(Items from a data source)
- - -
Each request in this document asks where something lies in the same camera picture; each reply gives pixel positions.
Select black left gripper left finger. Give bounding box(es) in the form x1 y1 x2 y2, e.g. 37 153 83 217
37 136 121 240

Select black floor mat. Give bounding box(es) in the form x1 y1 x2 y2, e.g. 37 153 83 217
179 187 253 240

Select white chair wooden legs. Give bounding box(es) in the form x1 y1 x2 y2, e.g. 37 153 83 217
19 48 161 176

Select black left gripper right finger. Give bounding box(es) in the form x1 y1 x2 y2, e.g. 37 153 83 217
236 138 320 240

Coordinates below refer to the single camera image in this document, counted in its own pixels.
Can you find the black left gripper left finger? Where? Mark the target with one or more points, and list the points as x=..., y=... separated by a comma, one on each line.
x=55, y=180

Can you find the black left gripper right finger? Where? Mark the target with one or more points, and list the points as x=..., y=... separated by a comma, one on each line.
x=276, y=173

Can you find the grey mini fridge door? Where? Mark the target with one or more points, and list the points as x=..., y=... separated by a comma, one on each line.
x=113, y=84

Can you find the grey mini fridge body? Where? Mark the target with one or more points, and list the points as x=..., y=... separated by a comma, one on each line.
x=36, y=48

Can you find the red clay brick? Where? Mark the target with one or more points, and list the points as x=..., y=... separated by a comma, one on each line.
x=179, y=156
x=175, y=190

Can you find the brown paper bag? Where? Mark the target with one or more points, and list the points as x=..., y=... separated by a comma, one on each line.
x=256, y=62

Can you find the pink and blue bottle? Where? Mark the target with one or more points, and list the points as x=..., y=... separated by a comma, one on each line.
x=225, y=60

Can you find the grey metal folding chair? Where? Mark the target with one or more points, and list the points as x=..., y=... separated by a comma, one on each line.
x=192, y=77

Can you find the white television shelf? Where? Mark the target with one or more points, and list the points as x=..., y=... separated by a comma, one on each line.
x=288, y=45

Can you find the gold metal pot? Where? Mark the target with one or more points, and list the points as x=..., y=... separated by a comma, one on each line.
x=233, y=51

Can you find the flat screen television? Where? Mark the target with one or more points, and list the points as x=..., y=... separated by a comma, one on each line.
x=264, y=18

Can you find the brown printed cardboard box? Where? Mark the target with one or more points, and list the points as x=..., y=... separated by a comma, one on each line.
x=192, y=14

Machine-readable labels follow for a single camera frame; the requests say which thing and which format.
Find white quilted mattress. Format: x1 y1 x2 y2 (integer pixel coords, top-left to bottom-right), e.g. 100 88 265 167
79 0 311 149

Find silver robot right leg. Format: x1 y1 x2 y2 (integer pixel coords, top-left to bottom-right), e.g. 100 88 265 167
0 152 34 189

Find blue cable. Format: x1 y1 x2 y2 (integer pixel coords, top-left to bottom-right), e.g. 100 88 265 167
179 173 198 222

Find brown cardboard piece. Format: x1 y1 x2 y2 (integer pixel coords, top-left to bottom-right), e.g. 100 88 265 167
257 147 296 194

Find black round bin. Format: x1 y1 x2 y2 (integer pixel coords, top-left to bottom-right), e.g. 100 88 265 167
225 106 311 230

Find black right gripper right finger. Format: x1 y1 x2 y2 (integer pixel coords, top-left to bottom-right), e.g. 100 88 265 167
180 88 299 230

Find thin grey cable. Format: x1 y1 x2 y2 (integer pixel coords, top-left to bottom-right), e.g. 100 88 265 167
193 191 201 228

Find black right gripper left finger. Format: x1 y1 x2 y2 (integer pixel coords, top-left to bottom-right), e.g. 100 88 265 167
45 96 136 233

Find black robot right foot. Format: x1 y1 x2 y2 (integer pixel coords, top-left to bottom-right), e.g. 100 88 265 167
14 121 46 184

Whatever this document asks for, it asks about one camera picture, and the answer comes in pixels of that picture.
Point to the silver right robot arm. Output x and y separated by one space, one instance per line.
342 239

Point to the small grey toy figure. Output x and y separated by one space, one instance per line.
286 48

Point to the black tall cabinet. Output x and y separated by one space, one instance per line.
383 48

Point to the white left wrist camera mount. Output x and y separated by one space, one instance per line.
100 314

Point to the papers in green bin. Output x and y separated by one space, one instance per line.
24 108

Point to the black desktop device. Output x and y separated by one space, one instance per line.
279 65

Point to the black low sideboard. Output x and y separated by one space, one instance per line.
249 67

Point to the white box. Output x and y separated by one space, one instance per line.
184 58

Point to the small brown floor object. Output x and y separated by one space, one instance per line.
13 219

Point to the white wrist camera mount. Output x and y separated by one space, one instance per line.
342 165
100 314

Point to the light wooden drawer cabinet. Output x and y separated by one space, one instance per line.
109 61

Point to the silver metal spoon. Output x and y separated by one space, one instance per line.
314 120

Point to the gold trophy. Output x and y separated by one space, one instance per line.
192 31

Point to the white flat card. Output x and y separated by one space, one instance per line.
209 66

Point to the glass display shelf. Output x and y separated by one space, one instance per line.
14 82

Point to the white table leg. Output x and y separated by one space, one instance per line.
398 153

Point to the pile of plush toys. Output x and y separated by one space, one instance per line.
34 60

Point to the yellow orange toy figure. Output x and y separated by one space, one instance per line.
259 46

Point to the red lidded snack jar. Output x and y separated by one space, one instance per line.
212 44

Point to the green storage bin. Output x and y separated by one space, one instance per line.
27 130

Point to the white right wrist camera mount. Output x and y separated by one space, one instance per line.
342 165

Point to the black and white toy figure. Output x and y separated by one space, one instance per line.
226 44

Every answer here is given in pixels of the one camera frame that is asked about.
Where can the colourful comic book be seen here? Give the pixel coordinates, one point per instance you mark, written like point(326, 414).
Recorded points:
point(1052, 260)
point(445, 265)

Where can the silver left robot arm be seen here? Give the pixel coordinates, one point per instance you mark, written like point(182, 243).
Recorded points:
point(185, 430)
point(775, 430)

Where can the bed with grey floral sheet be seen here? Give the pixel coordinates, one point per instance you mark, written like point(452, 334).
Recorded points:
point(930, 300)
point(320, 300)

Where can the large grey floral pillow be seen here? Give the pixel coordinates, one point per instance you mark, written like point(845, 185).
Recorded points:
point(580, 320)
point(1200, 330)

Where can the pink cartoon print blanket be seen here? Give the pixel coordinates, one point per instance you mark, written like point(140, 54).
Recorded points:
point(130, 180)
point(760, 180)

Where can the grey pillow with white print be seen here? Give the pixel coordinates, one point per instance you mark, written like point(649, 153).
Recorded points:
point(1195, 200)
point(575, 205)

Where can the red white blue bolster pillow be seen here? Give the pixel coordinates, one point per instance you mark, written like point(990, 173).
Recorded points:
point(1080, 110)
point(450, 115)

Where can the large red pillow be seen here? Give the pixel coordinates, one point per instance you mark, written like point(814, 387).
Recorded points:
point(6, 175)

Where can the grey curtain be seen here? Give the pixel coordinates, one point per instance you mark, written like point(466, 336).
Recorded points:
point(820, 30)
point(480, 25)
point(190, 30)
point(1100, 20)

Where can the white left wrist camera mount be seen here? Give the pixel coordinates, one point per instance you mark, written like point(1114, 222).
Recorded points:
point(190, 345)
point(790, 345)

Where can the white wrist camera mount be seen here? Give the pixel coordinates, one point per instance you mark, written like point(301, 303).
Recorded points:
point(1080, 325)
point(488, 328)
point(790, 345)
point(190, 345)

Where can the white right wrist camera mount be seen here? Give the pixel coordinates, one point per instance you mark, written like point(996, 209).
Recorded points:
- - -
> _Work required_: Precisely the line with "Where can the grey pillow" and the lines after it, up to the last line of the entries above, are to be reproduced, and nothing more.

> _Exercise response_:
Where can the grey pillow with white print be seen here? Give the pixel coordinates, one point per instance you mark, written like point(649, 153).
Recorded points:
point(1195, 200)
point(575, 205)

Where can the red white blue bolster pillow be seen here? Give the pixel coordinates, one point per instance you mark, written like point(990, 173).
Recorded points:
point(1080, 110)
point(450, 115)

Where can the large red pillow be seen here? Give the pixel coordinates, one point per instance you mark, written like point(814, 387).
Recorded points:
point(6, 175)

Where can the grey curtain be seen here? Give the pixel coordinates, one point per instance you mark, written like point(466, 336).
Recorded points:
point(820, 30)
point(480, 25)
point(190, 30)
point(1100, 20)

Where can the white left wrist camera mount be seen here? Give the pixel coordinates, one point per instance you mark, written like point(1114, 222).
Recorded points:
point(190, 345)
point(790, 345)

Where can the white wrist camera mount be seen here? Give the pixel coordinates, one point per instance you mark, written like point(301, 303).
Recorded points:
point(1080, 325)
point(488, 328)
point(790, 345)
point(190, 345)

Where can the white right wrist camera mount be seen here? Give the pixel coordinates, one point per instance you mark, written like point(996, 209).
Recorded points:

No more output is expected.